Monte Carlo model of the characteristic Schaffer collateral-CA1 pyramidal cell synapse incorporating unevenly distributed glutamate receptors and transporters. (A–C) A control simulation test verifying that the model reproduces faithfully the results of an experiment in which glutamate was rapidly applied to outside-out patches of CA1 or CA3 pyramidal cells (41). In a cylindrical volume (300 diameter × 300 nm height), 20 AMPARs were scattered arbitrarily over one base side, and glutamate molecules were instantaneously injected (evenly randomly, A) at a concentration of 30, 61, 100, 200, 301, 625, 1000, 3130, and 10000 μM, producing the corresponding current (B, gray trace, response at 10,000 μM). The summary results (C, red circles) match well with the experimental data (open circles) of outside-out patch experiments (41). (D) A diagram illustrating three-dimensional geometry of the modeled synaptic environment; (left) three-fourths view; (right) a projection of the central cross section; arrows depict some intercellular gaps; extrasynaptic membrane regions occupied by transporter molecules are seen. See Materials and Methods for details and model parameters. (E and F) The model outcome illustrating the opening time course for 80 AMPARs (E) and 20 NMDARs (F) expressed within the synaptic active zone, after release of 3000 glutamate molecules at the cleft center. (Gray histograms and blue lines) Single run and the average of 56 runs, respectively. Glutamate diffusion coefficient, 0.4 μm2/ms, to account for extracleft (0.45 μm2/ms) and intracleft (0.33 μm2/ms) diffusivity (see Results).

In the synaptic environment model, the presynaptic part (en-passant boutons) and the postsynaptic part (dendritic spine heads) were represented by truncated hemispheres separated by a 300-nm-wide, 20-nm-high apposition zone including a 200-nm-wide synaptic cleft (Fig. 2 D), consistent with the characteristic three-dimensional ultrastructure reported for these synapses (14,15,35,43). The synapse was surrounded by a system of three-dimensional 20–30-nm-wide extracellular gaps, giving an extracellular space fraction α ∼ 0.15 (22,23,44). The extracellular diffusion coefficient for glutamate (excluding space tortuosity due to cellular obstacles) was routinely set at 0.4 μm2/ms, between the intracleft value of ∼0.33 μm2/ms estimated in electrophysiological experiments (45) and an average extracellular value of ∼0.45 μm2/ms estimated here (see Results). In baseline conditions, 80 AMPARs and 20 NMDA receptors (NMDARs) were scattered randomly within the synaptic active zone (46,47), and their kinetics were set in accordance with Jonas et al. (40) and Lester and Jahr (48), respectively. Glutamate glial transporters (EAAT1-2 type) were distributed within a spatial segment of the extrasynaptic membranes (Fig. 2 D) to match their average extracellular density of ∼0.2 mM and a membrane surface density of 5–10 × 103 μm−2 (10), and to reflect the uneven pattern of glia surrounding these synapses (14,15).

We verified that the Monte Carlo approach simulations agreed with analytical solutions and multicompartmental algorithms operating in simpler geometries (14,39). Indeed, releasing 2000–3000 glutamate molecules in the cleft center produced synaptic currents consistent with those recorded in CA1 pyramidal cells (Fig. 2, E and F) and with the currents predicted by previous models (see above). Simulations were carried out using a dedicated 14-node PC cluster running under Linux.
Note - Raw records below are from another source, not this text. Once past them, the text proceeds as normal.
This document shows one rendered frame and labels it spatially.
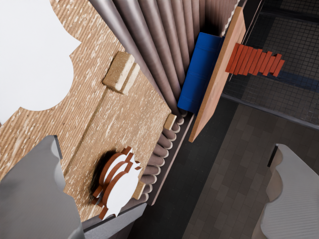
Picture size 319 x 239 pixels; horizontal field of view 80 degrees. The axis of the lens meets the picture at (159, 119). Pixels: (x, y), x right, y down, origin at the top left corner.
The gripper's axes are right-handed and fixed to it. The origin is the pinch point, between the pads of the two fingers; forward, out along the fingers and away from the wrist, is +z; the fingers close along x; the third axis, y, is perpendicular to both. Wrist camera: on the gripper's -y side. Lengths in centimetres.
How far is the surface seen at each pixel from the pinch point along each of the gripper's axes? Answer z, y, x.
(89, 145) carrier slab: 16.4, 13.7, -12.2
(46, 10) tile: 9.2, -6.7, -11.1
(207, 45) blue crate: 63, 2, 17
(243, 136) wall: 388, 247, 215
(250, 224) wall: 263, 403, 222
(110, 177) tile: 15.6, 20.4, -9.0
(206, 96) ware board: 56, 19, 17
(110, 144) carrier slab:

From single synapses to the neuropil: matching microscopic and macroscopic models

To evaluate the dynamics of extracellular glutamate on the scale of synaptic populations, we also simulated synaptic network activity in a 40-μm-wide cube of neuropil. Although Monte Carlo modeling of free extracellular diffusion on this scale is in principle possible (49,50), the addition to the system of multiple reactions with unevenly distributed receptors would be computationally demanding (beyond a feasible scale). Furthermore, the aim of such modeling was to understand the landscape of extracellular glutamate with resolution sufficient to discern effects of individual synapses (the average nearest-neighbor distance between synapses in this area is 0.5 μm (51)), rather than to trace the fate of individual glutamate molecules. We therefore modeled the neuropil on this scale as a three-dimensional porous medium (52), again with α = 0.15 and the apparent (macroscopic) glutamate diffusion coefficient D set in accordance with the in situ measurements (see Results). Synaptic release sites for glutamate were scattered randomly, in accordance with the volume density of synapses in area CA1, NV = 2.0 μm−3 (51). Individual sites released 3000 molecules of glutamate (see below) at an arbitrarily chosen time point.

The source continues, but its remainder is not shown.